Brief »
In the listing below, count each line containing "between" and answer with the count only.

::: Material supplied :::

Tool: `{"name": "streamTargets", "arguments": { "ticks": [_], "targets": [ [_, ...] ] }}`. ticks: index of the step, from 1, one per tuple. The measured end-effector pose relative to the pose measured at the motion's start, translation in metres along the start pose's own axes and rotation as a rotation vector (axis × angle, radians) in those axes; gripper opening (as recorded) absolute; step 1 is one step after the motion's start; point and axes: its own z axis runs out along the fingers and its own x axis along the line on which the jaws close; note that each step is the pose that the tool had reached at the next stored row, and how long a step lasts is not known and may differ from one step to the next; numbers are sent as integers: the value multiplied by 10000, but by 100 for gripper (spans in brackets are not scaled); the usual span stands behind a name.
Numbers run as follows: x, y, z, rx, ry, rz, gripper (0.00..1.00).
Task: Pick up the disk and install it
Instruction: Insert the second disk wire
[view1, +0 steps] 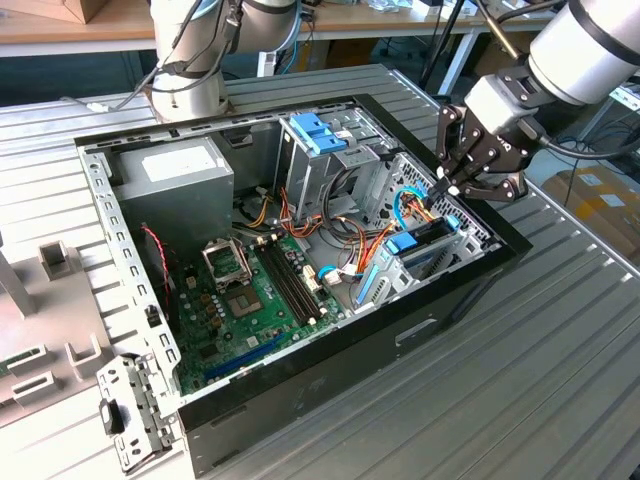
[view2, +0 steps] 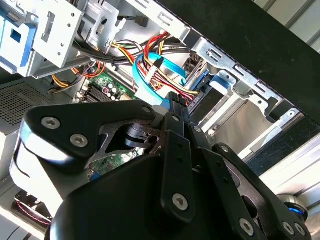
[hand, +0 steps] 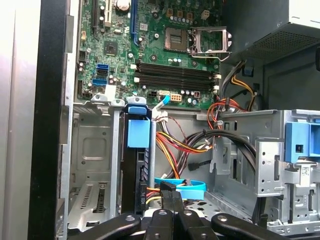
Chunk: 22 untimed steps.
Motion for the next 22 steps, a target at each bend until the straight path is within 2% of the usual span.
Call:
{"name": "streamTargets", "arguments": {
  "ticks": [12,22],
  "targets": [
    [79,28,-12,0,0,0,11],
    [93,29,-11,0,0,0,11]
  ]
}}
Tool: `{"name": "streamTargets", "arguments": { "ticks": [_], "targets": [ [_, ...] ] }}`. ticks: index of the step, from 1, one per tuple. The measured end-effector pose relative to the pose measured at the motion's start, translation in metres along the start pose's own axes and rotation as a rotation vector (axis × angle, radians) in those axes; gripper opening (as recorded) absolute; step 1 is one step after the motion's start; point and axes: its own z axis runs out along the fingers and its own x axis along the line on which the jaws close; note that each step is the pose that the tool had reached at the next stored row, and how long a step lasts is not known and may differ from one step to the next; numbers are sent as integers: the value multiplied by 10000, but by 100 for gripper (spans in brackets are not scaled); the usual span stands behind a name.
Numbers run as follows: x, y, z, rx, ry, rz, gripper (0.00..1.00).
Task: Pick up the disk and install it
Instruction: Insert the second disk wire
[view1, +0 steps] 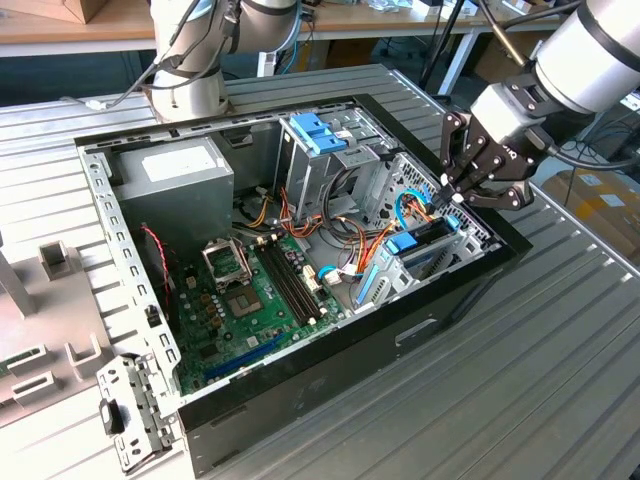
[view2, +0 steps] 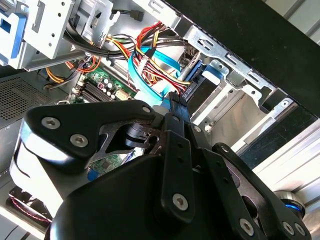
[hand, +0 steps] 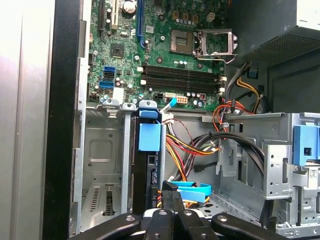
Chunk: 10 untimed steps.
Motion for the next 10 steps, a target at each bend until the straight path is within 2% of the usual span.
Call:
{"name": "streamTargets", "arguments": {
  "ticks": [8,9,10],
  "targets": [
    [2,11,9,0,0,0,11],
    [2,11,9,0,0,0,11],
    [2,11,9,0,0,0,17]
  ]
}}
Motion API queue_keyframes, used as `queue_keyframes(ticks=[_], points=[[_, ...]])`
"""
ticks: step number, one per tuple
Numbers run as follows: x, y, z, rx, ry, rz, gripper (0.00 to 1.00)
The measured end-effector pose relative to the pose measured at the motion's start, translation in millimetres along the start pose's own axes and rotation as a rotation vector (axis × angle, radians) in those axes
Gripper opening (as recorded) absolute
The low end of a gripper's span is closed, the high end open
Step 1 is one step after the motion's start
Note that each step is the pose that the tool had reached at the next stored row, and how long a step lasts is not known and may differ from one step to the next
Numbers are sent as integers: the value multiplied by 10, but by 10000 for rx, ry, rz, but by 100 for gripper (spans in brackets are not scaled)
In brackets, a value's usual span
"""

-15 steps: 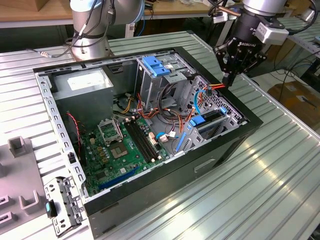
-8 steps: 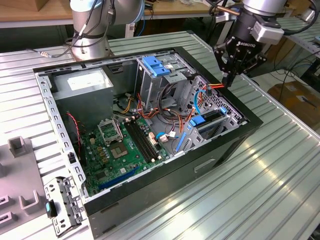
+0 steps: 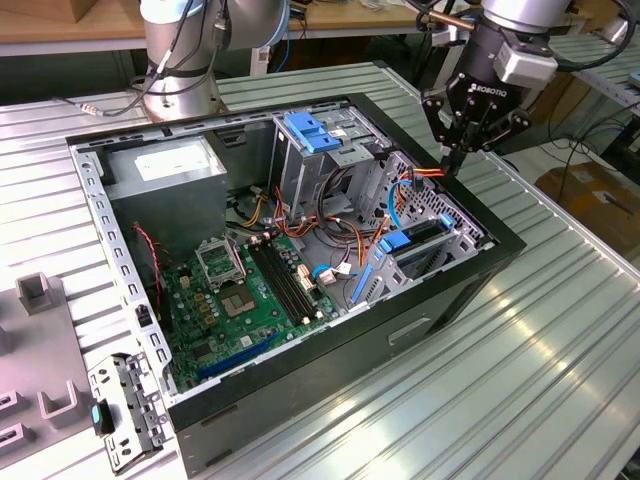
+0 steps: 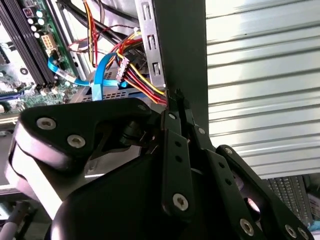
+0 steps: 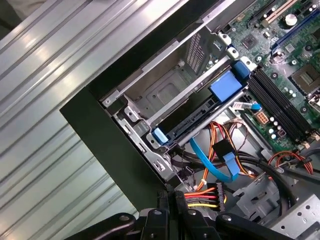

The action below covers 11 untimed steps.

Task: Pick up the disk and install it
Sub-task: 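Insert the first disk wire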

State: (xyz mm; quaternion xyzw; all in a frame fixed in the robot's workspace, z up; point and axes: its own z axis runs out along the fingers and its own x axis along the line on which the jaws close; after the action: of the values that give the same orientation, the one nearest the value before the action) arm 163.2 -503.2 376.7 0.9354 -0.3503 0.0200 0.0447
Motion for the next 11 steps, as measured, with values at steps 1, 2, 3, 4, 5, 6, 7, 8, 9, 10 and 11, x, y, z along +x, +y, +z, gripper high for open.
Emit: queue_keyframes(ticks=[1,2,3,4,5,6,7,8,9,10,11], points=[[0,0,0,-9,-8,123,17],[-1,0,0,-21,-19,286,17],[-1,0,0,-33,-31,457,17],[-1,0,0,-44,-42,614,17],[-1,-1,0,-56,-53,784,17],[-1,0,1,-68,-67,967,17],[-1,0,2,-78,-78,1119,17],[-1,0,2,-94,-93,1349,17],[-1,0,2,-105,-105,1511,17],[-1,0,3,-122,-121,1752,17],[-1,0,3,-138,-138,1988,17]])
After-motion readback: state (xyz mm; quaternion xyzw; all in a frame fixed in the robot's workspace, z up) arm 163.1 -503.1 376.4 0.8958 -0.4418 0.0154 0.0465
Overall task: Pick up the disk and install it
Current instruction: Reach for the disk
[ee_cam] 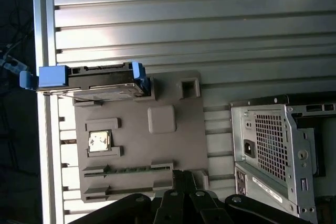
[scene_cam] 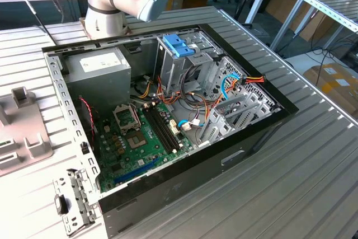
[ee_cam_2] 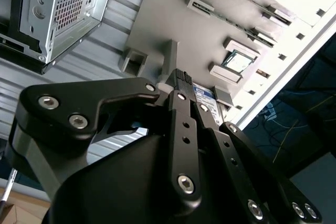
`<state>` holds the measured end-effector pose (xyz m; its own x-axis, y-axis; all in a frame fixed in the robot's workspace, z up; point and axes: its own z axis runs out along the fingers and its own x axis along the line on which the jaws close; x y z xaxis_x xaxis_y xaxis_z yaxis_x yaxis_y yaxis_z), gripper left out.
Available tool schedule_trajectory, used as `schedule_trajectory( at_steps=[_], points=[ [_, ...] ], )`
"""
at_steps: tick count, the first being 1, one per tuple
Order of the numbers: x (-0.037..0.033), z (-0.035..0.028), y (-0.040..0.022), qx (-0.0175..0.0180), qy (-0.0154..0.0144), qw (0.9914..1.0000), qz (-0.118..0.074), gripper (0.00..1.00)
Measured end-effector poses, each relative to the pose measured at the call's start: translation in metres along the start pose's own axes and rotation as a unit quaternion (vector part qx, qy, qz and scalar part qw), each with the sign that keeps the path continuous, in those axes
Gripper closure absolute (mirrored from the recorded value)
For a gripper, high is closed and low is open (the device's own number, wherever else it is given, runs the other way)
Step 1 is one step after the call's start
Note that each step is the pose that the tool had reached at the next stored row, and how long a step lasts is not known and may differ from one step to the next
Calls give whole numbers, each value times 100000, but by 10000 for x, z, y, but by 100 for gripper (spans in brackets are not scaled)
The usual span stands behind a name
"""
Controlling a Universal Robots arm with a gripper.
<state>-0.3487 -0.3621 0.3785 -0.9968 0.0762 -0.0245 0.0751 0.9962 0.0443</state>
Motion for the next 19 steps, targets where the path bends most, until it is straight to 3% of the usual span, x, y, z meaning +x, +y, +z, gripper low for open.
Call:
schedule_trajectory(
  at_steps=[19],
  points=[
    [276,38,158,2,2,100000,1,89]
  ],
)
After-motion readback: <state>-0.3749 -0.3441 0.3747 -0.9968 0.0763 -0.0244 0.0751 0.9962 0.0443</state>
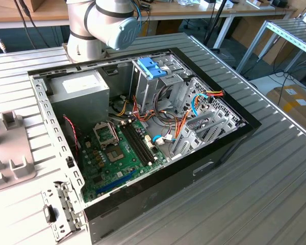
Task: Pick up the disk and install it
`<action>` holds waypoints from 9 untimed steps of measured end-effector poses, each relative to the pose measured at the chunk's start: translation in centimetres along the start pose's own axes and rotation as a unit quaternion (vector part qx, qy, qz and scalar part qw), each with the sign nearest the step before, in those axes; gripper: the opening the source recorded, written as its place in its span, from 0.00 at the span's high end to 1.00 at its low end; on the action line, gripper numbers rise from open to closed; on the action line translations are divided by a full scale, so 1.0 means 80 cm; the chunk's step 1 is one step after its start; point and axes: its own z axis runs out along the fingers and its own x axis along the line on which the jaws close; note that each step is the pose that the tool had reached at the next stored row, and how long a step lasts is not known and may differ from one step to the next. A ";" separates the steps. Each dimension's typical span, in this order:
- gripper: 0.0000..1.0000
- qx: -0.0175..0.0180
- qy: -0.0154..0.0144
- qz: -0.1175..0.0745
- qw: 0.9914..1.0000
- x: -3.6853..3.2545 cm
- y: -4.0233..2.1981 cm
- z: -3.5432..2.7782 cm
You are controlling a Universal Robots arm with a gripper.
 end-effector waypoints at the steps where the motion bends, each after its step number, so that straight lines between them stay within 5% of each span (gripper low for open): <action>1: 0.63 0.000 0.000 0.000 1.000 0.0000 -0.0003 0.0000; 9: 0.63 0.000 0.000 0.000 1.000 0.0002 -0.0025 0.0001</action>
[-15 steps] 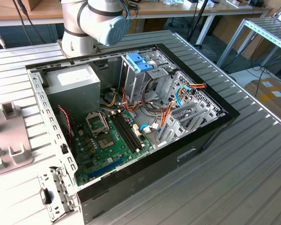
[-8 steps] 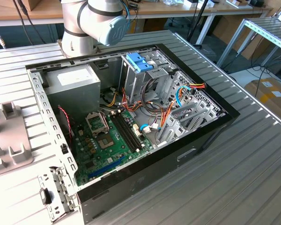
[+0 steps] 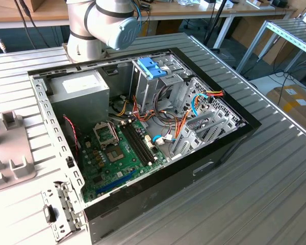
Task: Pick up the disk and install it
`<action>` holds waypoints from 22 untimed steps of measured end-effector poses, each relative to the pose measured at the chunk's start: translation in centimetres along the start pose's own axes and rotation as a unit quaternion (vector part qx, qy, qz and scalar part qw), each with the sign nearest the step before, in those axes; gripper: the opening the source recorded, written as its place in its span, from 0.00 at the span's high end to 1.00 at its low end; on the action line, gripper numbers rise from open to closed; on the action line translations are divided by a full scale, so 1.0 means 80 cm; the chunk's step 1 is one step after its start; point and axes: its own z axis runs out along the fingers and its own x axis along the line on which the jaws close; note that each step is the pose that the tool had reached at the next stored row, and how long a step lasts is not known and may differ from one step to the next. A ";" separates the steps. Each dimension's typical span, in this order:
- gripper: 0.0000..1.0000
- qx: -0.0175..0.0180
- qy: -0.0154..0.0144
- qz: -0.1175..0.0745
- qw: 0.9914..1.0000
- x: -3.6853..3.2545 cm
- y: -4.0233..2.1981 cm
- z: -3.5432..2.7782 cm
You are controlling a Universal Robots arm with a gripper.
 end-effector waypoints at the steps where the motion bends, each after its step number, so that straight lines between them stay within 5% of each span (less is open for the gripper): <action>1: 0.63 0.000 0.000 0.000 1.000 0.0001 -0.0005 0.0000; 22: 0.63 0.000 0.001 0.000 1.000 0.0006 -0.0080 0.0003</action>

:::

Response »
2